- South Glencoe
- Interactive map of South Glencoe
- Coordinates: 33°31′51″S 117°39′43″E﻿ / ﻿33.53083°S 117.66190°E
- Country: Australia
- State: Western Australia
- LGA: Shire of Katanning;
- Location: 240 km (150 mi) SE of Perth; 168 km (104 mi) N of Albany; 19 km (12 mi) NE of Katanning;

Government
- • State electorate: Roe;
- • Federal division: O'Connor;

Area
- • Total: 91.8 km^{2} (35.4 sq mi)

Population
- • Total: 10 (SAL 2021)
- Postcode: 6317
Localities around South Glencoe
| Glencoe | Bullock Hills | Bullock Hills |
| Glencoe | South Glencoe | Coblinine |
| Moojebing | Coblinine | Coblinine |

= South Glencoe, Western Australia =

Locality in the Shire of Katanning, Western Australia

South Glencoe is a rural locality in the Shire of Katanning, situated in the Great Southern region of Western Australia. The Johns Well Nature Reserve is located within South Glencoe, along with a small part of the unnamed WA24282 Nature Reserve.

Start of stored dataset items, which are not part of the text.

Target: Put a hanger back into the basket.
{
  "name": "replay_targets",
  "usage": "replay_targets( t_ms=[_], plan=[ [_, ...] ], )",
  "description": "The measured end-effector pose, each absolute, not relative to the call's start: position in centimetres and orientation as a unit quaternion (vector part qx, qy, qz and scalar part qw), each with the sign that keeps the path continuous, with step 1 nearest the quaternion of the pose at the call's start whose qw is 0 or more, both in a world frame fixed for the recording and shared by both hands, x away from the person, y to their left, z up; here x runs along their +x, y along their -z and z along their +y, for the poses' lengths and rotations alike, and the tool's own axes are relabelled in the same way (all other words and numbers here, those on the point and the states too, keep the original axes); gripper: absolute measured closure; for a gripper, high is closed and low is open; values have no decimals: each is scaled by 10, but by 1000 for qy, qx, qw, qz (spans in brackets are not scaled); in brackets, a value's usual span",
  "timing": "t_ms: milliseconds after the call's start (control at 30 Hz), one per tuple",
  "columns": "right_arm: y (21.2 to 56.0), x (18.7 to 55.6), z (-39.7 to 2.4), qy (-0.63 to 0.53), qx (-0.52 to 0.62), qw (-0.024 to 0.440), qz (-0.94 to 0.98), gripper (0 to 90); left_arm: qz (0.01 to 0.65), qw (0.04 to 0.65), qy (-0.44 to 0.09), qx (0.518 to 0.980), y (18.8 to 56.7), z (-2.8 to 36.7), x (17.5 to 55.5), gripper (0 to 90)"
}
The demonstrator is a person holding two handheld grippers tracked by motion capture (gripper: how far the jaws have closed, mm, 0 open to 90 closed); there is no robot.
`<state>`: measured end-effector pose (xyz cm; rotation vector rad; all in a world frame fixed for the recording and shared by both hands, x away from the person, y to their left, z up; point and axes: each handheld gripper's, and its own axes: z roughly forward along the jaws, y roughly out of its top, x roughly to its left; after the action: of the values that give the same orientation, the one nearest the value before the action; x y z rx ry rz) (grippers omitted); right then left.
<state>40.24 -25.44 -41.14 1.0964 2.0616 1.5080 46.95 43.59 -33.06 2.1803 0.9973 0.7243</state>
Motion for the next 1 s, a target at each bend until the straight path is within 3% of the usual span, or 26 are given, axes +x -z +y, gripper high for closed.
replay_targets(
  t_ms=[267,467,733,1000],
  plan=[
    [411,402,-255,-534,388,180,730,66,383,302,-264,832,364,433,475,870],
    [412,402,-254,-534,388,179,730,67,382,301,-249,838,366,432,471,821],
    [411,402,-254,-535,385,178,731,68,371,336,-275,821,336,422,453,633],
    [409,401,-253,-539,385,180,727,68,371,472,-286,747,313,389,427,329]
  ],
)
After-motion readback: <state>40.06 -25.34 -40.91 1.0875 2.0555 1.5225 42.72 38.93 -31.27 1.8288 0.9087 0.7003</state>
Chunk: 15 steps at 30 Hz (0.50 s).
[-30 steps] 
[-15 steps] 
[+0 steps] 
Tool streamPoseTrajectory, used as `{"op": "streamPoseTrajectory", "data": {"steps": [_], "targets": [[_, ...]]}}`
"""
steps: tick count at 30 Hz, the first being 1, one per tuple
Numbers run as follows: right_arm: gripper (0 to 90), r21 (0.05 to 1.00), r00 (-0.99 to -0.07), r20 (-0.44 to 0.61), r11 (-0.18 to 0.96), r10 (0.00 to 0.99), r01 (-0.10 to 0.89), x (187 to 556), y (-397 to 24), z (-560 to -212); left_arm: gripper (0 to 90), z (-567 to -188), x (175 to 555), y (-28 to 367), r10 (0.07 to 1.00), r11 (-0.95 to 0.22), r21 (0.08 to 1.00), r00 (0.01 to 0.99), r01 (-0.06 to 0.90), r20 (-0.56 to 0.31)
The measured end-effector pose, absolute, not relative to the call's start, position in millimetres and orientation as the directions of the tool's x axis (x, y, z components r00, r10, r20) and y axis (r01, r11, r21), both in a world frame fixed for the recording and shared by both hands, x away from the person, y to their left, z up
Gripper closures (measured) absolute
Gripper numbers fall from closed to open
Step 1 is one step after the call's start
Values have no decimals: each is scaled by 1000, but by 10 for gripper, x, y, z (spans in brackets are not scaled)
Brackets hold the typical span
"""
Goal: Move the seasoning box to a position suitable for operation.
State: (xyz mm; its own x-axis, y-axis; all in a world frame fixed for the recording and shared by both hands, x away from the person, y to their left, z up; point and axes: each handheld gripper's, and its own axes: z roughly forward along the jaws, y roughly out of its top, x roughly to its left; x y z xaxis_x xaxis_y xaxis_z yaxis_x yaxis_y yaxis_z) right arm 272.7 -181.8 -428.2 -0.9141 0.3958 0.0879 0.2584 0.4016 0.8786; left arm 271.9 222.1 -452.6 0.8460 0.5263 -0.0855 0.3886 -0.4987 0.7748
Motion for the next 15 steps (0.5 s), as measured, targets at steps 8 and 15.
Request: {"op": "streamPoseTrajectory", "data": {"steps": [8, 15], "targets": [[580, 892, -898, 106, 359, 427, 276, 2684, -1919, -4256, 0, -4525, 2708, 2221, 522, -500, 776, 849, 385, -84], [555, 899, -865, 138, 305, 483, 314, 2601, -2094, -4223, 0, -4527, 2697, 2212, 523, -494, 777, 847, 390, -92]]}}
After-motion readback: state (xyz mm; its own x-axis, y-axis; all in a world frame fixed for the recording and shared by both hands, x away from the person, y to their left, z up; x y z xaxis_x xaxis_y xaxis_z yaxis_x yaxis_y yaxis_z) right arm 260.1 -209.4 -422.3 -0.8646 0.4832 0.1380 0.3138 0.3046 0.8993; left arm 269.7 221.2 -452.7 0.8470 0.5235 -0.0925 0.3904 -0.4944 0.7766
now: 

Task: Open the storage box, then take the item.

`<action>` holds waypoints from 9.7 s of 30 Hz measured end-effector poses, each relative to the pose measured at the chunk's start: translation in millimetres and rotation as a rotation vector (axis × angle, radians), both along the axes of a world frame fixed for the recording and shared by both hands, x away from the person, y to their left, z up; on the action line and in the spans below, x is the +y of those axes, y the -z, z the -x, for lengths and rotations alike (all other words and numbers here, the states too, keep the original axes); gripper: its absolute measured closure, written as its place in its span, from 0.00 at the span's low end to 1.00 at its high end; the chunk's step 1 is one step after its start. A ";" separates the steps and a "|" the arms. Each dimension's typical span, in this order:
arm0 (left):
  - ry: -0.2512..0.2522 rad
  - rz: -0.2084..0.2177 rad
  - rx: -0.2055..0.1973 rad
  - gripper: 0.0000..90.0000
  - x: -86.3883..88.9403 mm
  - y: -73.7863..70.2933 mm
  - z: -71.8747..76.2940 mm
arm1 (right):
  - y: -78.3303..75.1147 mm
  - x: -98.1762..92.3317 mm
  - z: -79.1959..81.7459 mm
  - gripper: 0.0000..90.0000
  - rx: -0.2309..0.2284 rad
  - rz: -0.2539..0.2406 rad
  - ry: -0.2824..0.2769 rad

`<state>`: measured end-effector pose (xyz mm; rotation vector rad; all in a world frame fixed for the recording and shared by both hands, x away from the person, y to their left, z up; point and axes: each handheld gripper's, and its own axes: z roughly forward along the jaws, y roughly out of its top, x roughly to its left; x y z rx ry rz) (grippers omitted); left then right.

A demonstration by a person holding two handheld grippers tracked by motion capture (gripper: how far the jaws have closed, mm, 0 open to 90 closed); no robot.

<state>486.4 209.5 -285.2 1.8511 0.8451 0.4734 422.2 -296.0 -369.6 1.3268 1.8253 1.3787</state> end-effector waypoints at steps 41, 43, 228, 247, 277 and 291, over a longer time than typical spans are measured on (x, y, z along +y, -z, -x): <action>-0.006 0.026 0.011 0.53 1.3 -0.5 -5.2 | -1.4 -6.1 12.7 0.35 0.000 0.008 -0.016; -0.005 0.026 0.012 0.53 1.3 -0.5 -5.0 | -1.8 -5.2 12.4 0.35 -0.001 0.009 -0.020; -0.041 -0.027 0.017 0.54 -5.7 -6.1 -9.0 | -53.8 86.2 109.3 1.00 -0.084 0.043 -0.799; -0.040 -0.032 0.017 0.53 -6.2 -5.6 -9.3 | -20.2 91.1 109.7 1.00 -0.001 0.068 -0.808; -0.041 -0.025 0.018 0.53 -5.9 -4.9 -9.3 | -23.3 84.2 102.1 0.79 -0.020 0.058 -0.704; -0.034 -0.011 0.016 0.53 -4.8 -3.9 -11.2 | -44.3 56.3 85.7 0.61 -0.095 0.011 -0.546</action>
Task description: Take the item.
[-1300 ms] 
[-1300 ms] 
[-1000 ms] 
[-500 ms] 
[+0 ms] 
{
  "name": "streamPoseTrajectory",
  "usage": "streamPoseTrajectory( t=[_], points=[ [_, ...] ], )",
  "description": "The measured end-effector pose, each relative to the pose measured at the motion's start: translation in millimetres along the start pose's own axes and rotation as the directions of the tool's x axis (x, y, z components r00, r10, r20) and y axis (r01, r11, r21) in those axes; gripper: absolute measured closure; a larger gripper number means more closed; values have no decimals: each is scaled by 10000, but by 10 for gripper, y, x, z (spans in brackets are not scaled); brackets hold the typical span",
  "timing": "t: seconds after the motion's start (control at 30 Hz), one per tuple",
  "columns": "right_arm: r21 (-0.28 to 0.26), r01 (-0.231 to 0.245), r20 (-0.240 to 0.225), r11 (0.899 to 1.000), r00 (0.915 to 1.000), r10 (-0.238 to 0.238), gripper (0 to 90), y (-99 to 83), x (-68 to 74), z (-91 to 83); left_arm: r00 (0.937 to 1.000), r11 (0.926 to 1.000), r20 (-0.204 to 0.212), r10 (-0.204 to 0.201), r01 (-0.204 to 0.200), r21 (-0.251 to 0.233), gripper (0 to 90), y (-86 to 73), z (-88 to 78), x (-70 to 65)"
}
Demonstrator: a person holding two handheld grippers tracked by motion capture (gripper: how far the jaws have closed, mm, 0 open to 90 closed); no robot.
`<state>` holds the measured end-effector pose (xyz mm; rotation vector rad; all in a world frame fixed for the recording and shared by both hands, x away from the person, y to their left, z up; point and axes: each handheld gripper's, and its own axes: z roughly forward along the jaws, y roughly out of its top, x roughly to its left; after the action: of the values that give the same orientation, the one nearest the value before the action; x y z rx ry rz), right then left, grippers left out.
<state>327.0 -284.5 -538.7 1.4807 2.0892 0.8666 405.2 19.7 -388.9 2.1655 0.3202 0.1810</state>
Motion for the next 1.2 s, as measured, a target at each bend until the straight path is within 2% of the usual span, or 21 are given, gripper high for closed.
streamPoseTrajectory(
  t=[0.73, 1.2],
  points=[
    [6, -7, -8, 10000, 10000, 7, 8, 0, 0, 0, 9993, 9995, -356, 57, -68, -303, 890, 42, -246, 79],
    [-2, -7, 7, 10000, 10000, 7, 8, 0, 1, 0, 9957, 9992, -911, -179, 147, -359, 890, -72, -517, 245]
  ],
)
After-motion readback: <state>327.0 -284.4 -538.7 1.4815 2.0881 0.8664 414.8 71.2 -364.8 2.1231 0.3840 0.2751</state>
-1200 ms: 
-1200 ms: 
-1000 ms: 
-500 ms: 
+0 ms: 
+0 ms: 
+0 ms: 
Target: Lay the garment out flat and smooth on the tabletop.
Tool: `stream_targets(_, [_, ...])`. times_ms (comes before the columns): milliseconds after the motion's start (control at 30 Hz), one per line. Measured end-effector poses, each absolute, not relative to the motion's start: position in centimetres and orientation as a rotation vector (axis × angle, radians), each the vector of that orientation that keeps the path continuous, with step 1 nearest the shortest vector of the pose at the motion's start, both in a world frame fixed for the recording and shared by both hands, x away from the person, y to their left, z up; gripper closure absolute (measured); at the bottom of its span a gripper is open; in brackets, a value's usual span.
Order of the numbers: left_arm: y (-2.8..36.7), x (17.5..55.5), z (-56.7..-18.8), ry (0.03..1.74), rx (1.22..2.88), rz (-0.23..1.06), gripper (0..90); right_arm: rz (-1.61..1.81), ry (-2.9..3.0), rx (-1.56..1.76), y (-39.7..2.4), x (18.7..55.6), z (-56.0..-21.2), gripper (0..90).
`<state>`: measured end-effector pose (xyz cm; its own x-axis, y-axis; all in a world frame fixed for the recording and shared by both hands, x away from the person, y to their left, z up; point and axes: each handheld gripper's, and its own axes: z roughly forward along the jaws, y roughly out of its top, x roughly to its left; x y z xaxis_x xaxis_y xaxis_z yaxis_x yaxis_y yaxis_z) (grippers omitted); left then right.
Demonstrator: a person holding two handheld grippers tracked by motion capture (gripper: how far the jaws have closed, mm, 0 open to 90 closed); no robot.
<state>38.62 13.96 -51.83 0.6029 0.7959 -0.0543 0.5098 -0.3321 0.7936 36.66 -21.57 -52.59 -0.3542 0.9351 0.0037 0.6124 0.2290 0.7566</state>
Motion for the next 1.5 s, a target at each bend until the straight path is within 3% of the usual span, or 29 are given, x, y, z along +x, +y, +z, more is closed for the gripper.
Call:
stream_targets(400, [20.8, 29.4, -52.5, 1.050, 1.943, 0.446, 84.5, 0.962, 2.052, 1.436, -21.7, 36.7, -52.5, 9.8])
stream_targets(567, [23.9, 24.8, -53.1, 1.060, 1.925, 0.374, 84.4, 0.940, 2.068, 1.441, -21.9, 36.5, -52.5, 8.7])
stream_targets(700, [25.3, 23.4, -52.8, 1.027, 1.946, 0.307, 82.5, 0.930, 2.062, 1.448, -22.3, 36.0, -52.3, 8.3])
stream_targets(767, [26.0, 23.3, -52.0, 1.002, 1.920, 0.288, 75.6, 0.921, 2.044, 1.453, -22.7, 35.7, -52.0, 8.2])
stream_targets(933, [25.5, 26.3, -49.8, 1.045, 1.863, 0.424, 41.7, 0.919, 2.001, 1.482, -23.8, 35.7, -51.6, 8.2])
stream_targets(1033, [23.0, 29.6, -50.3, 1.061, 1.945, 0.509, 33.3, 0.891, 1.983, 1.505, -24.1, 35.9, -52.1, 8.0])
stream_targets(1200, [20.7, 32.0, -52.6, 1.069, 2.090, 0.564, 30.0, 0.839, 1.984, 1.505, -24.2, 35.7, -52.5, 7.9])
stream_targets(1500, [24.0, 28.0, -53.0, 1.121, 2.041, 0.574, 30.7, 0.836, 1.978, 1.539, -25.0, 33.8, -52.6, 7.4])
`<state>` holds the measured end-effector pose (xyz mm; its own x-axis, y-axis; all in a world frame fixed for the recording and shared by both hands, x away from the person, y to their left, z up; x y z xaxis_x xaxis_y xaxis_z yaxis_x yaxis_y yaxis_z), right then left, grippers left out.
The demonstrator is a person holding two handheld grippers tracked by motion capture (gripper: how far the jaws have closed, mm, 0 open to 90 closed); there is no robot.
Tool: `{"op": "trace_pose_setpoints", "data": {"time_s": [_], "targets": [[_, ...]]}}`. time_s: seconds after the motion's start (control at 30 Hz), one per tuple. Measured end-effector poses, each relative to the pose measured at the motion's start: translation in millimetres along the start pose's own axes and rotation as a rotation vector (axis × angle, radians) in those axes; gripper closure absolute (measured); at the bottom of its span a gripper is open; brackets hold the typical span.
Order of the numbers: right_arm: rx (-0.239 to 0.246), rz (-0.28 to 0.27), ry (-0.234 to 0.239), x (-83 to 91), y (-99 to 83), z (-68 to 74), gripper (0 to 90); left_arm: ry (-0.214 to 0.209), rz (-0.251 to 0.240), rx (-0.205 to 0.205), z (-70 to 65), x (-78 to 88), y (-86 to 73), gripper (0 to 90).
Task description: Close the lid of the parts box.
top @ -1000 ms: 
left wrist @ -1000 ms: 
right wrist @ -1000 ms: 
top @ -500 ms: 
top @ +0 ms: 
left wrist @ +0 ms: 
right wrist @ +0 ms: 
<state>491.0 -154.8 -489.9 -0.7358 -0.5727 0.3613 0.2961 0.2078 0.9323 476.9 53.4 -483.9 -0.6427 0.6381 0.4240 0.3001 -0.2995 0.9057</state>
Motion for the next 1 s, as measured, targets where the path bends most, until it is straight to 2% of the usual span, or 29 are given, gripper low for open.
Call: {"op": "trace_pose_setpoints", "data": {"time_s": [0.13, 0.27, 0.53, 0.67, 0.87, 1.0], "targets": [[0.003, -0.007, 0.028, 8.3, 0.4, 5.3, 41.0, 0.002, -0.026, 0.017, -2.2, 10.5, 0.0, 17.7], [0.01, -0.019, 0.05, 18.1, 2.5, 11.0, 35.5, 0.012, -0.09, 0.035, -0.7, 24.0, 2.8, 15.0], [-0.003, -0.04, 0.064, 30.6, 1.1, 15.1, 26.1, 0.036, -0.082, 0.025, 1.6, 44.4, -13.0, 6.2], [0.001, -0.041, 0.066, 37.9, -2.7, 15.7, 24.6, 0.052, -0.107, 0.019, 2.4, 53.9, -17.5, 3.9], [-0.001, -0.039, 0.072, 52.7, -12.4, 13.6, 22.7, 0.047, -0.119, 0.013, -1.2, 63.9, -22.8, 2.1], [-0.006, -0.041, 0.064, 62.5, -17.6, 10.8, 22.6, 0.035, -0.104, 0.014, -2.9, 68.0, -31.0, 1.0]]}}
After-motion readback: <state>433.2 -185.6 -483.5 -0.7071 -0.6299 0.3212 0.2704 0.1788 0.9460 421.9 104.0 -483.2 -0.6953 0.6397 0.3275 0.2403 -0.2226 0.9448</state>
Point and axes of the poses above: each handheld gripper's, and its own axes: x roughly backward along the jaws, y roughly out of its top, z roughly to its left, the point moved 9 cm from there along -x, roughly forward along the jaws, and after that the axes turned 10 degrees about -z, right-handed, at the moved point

South Glencoe lies on the traditional land of the Koreng people of the Noongar nation.

The name "Glencoe" originates from Glencoe House, a property in the neighbouring locality of Glencoe, which gave its name to the area and several of buildings within it.

==Nature reserves==
The Johns Well Nature Reserve was gazetted on 23 November 1956, covers an area of 3.85 km2, and is located within the Avon Wheatbelt bioregion.

The unnamed WA24282 Nature Reserve, with its western end extending into South Glencoe, was gazetted on 23 September 1955, has an area of 3.09 km2, and is also located within the Avon Wheatbelt bioregion.